Indépendamment de ces considérations, le premier volet de la saga Die Hard est surtout une prouesse artistique de premier ordre. John McTiernan sait que l'espace est primordial pour définir une atmosphère. Sa mise en scène (toute en verticalité) en fait un élément central du récit, chaque élément de décor apparaissant simultanément comme un outil et une menace : les cages d'ascenseur, les conduits d'aération, le toit, les vitres, les tables,...L'objectif de Mctiernan cartographie le moindre cm² de terrain pour poser des règles qui changeront à chaque étage. Un appétit de jeu insatiable, permettant à l'intrigue de rebondir sans cesse. Si Predator jouait de sa jungle luxuriante pour donner une impression d'immensité étouffante où l'ennemi peut surgir de n'importe où, Piège de Cristal mise au contraire sur une partie de cache-cache en lieu clos, où le moindre recoins peut être aussi salutaire que dangereux. Les claustrophobes vont adorer.
Pour tenir la baraque (ou plutôt le building), il fallait aussi compter sur une distribution en titane. À eux-seuls, Bruce Willis et Alan Rickman transcendent les attentes. Le premier offre avec John McClane, l'un des plus grands héros du cinéma tout court (n'ayons pas peur des mots). Aussi charmeur que charismatique, Willis manie aussi bien l'humour que les armes, et dans les deux cas il fait de sacrés dégâts. De son côté, Rickman grossit la liste des plus beaux méchants du cinéma, en infusant à Hans Gruber un machiavélisme et une élégance irrésistibles. Pour l'anecdote, sachez qu'il s'agit de son premier rôle sur grand écran. Comme entrée, je crois qu'on peut difficilement faire plus fort.
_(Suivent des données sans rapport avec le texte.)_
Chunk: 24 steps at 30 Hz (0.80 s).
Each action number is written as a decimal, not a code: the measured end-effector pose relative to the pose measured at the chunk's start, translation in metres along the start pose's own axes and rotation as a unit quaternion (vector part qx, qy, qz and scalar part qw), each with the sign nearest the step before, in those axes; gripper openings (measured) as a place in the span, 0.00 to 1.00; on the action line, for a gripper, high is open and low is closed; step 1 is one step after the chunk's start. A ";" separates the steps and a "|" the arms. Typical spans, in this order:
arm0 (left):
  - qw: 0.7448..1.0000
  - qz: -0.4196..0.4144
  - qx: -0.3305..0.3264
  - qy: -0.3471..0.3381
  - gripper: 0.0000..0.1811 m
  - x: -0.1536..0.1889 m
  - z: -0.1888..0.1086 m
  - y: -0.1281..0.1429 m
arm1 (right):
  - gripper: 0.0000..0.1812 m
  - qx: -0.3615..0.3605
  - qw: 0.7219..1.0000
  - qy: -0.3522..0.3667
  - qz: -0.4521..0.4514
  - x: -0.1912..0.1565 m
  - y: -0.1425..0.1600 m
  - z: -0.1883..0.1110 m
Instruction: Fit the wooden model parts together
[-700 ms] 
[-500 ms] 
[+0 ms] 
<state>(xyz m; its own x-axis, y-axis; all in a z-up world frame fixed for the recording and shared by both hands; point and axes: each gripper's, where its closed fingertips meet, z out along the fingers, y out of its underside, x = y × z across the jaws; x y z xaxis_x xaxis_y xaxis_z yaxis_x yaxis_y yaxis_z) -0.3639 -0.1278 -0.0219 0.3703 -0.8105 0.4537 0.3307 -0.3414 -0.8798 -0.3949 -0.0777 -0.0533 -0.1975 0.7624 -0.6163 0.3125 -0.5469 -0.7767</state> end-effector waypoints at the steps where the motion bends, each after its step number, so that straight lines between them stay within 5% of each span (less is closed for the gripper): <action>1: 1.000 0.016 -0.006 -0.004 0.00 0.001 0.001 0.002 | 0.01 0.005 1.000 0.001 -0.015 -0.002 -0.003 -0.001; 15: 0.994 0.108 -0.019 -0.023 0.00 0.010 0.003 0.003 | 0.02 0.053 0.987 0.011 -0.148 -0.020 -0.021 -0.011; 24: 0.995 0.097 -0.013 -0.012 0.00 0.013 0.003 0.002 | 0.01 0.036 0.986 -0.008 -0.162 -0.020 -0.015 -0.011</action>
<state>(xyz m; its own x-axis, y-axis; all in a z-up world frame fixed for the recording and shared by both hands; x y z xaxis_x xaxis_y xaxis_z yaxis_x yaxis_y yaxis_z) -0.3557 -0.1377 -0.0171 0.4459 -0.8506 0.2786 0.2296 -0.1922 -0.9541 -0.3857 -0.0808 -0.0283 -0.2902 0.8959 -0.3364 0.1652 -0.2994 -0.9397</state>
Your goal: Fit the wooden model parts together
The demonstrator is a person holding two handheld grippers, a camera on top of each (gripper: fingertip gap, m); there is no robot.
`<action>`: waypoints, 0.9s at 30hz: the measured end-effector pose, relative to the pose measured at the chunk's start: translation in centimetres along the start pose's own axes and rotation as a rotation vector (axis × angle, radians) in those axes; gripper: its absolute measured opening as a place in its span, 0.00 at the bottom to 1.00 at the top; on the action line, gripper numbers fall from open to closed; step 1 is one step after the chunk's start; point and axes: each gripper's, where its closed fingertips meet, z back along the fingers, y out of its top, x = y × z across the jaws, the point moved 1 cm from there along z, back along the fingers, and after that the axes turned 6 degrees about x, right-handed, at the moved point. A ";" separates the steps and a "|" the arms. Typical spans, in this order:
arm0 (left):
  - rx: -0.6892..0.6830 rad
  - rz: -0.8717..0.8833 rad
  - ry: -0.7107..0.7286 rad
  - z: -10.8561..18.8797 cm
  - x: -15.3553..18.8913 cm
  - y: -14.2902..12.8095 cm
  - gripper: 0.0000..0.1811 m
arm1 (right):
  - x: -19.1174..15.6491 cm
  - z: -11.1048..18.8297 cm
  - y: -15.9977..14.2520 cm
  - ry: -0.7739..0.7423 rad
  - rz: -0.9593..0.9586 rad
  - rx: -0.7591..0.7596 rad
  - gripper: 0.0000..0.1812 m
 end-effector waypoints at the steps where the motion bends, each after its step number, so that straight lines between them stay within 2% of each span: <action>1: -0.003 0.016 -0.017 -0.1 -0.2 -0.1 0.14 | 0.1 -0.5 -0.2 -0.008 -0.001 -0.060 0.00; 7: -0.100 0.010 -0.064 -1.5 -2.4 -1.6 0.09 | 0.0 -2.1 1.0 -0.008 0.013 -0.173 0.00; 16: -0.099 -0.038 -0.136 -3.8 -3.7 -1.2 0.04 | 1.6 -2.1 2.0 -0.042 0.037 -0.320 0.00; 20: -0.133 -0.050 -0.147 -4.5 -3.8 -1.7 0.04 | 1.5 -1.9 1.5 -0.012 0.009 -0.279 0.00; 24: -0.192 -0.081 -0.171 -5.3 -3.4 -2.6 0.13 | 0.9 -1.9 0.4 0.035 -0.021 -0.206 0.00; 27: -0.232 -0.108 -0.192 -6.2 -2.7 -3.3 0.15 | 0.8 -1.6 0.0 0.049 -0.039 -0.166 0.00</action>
Derrière ces deux bêtes de scène, il y a une pluie de seconds-rôles de première importance à saluer : Reginald VelJohnson, Paul Gleason, en passant par Hart Bochner, Bonnie Bedelia ou William Atherton.
Piège de Cristal est un grand huit qui enchaine action, tension, émotions sans jamais faiblir. Le film compte une demi-douzaine de séquences inoubliables (et je pèse mes mots). Le tout agrémenté de plusieurs répliques instantanément cultes. Qu'est ce que Die Hard ? Une date, tout simplement. Pour le cinéma d'action qu'il révolutionna en ringardisant les bourrinades de gentils musclors (vous voulez compter les erzats qui ont suivis ?), intronisa Bruce Willis au monde en édifiant McTiernan en tant que big boss du genre. Un chef d'œuvre qui n'a trouvé un égal qu'en 1995 avec...Une journée en Enfer, sa suite, bien différente mais tout aussi géniale. Ces deux films là sont les œuvres fondatrices du cinéma d'action de la fin des eighties jusqu'à aujourd'hui. C'est ce qu'on appelle du grand art.